:: Aim of the exercise ::
The whole listing below should be printed again exactly, with no images.

:: Data ::
══════════════════════════════

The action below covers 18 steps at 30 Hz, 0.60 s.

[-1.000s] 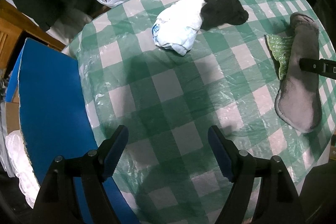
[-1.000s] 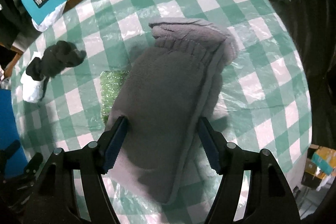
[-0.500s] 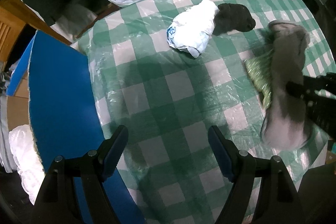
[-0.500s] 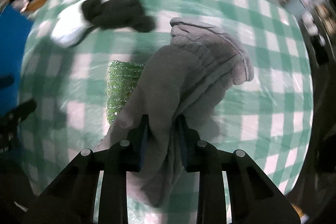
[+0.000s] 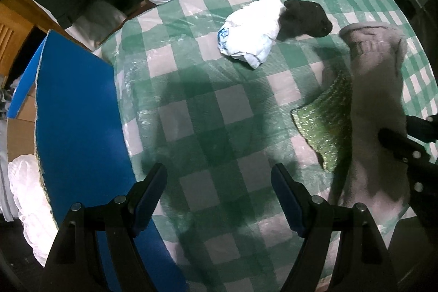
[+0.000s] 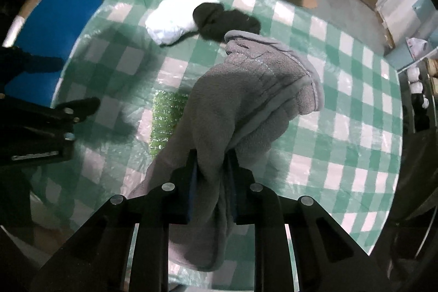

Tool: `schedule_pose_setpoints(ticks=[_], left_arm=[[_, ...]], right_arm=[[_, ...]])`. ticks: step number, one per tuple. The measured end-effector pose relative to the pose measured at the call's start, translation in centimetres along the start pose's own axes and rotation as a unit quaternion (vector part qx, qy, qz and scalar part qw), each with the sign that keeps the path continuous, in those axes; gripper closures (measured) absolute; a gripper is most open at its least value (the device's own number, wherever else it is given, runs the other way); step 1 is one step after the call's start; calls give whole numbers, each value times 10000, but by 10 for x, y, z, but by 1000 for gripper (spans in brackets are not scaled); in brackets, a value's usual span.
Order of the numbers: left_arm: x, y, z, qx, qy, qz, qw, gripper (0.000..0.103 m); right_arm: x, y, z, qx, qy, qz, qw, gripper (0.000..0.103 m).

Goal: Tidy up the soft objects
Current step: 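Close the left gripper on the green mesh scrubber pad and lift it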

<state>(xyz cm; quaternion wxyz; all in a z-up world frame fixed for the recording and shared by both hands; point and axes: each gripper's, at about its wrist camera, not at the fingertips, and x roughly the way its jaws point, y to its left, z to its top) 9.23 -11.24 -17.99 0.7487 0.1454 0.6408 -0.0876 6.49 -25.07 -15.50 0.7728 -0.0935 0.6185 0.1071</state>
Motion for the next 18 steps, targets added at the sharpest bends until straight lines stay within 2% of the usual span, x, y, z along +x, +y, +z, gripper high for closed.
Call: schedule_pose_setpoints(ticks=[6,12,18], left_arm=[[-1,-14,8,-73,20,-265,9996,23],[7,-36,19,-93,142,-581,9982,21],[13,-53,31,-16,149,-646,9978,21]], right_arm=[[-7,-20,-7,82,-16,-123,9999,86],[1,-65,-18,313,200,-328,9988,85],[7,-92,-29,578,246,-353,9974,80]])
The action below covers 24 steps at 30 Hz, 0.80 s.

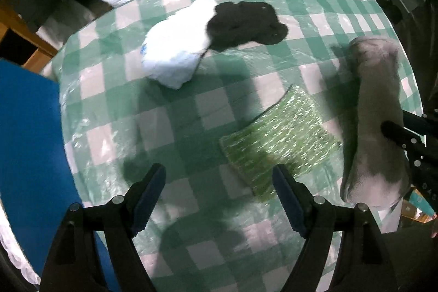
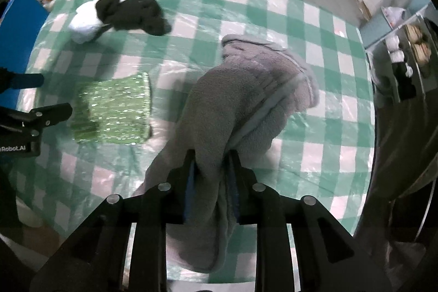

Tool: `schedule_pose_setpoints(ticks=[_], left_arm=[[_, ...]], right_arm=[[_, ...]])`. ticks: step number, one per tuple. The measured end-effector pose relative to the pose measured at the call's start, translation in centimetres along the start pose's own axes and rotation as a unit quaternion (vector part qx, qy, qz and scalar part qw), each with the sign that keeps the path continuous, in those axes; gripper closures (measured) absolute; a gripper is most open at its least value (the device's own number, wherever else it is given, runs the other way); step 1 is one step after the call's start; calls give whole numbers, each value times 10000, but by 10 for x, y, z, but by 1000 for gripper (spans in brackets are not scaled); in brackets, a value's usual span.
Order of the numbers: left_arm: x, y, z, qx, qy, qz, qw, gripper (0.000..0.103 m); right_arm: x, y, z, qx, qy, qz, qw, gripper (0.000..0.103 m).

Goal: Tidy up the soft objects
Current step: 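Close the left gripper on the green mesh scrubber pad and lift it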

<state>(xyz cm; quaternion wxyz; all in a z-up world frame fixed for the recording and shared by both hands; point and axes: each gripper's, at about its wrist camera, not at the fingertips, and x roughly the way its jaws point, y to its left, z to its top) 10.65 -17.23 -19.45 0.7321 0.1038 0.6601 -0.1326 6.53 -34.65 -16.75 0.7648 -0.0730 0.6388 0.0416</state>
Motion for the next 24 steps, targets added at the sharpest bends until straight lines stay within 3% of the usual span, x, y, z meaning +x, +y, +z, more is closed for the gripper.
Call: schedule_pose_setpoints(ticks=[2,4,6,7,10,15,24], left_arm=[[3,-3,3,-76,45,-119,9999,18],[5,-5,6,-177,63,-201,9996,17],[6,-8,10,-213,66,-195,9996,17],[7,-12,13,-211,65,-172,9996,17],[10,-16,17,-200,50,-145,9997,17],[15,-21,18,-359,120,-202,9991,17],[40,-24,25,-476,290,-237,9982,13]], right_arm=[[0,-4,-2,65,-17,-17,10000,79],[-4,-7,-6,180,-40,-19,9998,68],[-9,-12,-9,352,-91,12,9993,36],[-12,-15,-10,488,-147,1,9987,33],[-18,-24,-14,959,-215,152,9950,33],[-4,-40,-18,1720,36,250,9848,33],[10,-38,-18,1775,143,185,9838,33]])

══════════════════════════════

:: Answer for this exercise ::
The action below covers 18 steps at 30 Hz, 0.60 s.

[-1.000s] 
[-1.000s] 
[-0.500s] 
[-0.500s] 
[+0.000s] 
[+0.000s] 

Tool: `schedule_pose_setpoints(ticks=[_], left_arm=[[_, ...]], right_arm=[[_, ...]])`. ticks: step number, one per tuple. The measured end-effector pose relative to the pose measured at the call's start, translation in centimetres along the start pose's own axes and rotation as a unit quaternion (vector part qx, qy, qz and scalar part qw), each with the sign that keeps the path continuous, in those axes; gripper closures (measured) absolute; a gripper is most open at its least value (the device's own number, wherever else it is given, runs the other way); step 1 is one step after the call's start; calls give whole numbers, each value times 10000, but by 10 for x, y, z, but by 1000 for gripper (spans in brackets are not scaled); in brackets, a value's usual span.
Order of the numbers: left_arm: x, y, z, qx, qy, qz, qw, gripper (0.000..0.103 m); right_arm: x, y, z, qx, qy, qz, qw, gripper (0.000..0.103 m).

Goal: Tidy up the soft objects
Current step: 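Close the left gripper on the green mesh scrubber pad and lift it
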
<state>(xyz cm; quaternion wxyz; all in a z-up world frame fixed for the recording and shared by both hands; point and axes: each gripper's, at about its wrist camera, not at the fingertips, and x roughly the way its jaws point, y to its left, z to its top) 9.23 -11.24 -17.99 0.7487 0.1454 0.6408 -0.0876 6.49 -25.07 -15.50 0.7728 -0.0935 0.6185 0.1071</state>
Motion for the next 18 steps, targets added at the sharpest bends until straight lines stay within 2% of the usual span, x, y, z along +x, +y, +z, gripper high for closed.
Call: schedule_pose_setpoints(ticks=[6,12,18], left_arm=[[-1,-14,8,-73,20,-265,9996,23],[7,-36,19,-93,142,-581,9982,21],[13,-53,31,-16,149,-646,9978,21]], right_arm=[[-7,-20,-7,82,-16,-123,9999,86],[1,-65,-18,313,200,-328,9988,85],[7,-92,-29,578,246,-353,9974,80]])
The action below covers 24 steps at 30 Hz, 0.80 s.


Tool: `schedule_pose_setpoints(ticks=[_], left_arm=[[_, ...]], right_arm=[[_, ...]])`. ticks: step number, one per tuple. The measured end-effector pose relative to the pose measured at the call's start, translation in centimetres along the start pose's own axes and rotation as a unit quaternion (vector part qx, qy, qz and scalar part qw), each with the sign that keeps the path continuous, in those axes; gripper closures (measured) absolute; a gripper is most open at its least value (the device's own number, wherever else it is given, runs the other way); step 1 is one step after the call's start; calls give whole numbers, each value times 10000, but by 10 for x, y, z, but by 1000 for gripper (spans in brackets are not scaled); in brackets, a value's usual span.
Order of the numbers: left_arm: x, y, z, qx, qy, qz, qw, gripper (0.000..0.103 m); right_arm: x, y, z, qx, qy, qz, qw, gripper (0.000..0.103 m).

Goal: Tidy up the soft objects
Current step: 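Close the left gripper on the green mesh scrubber pad and lift it
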
<state>(xyz cm; quaternion wxyz; all in a z-up world frame fixed for the recording and shared by both hands; point and axes: each gripper's, at about its wrist camera, not at the fingertips, and x roughly the way its jaws point, y to its left, z to its top) 10.65 -17.23 -19.45 0.7321 0.1038 0.6601 -0.1326 6.53 -34.65 -16.75 0.7648 -0.0730 0.6388 0.0416</state>
Motion for the next 24 steps, targets added at the sharpest bends until straight lines stay within 3% of the usual span, x, y, z meaning +x, +y, +z, more is closed for the gripper.
Call: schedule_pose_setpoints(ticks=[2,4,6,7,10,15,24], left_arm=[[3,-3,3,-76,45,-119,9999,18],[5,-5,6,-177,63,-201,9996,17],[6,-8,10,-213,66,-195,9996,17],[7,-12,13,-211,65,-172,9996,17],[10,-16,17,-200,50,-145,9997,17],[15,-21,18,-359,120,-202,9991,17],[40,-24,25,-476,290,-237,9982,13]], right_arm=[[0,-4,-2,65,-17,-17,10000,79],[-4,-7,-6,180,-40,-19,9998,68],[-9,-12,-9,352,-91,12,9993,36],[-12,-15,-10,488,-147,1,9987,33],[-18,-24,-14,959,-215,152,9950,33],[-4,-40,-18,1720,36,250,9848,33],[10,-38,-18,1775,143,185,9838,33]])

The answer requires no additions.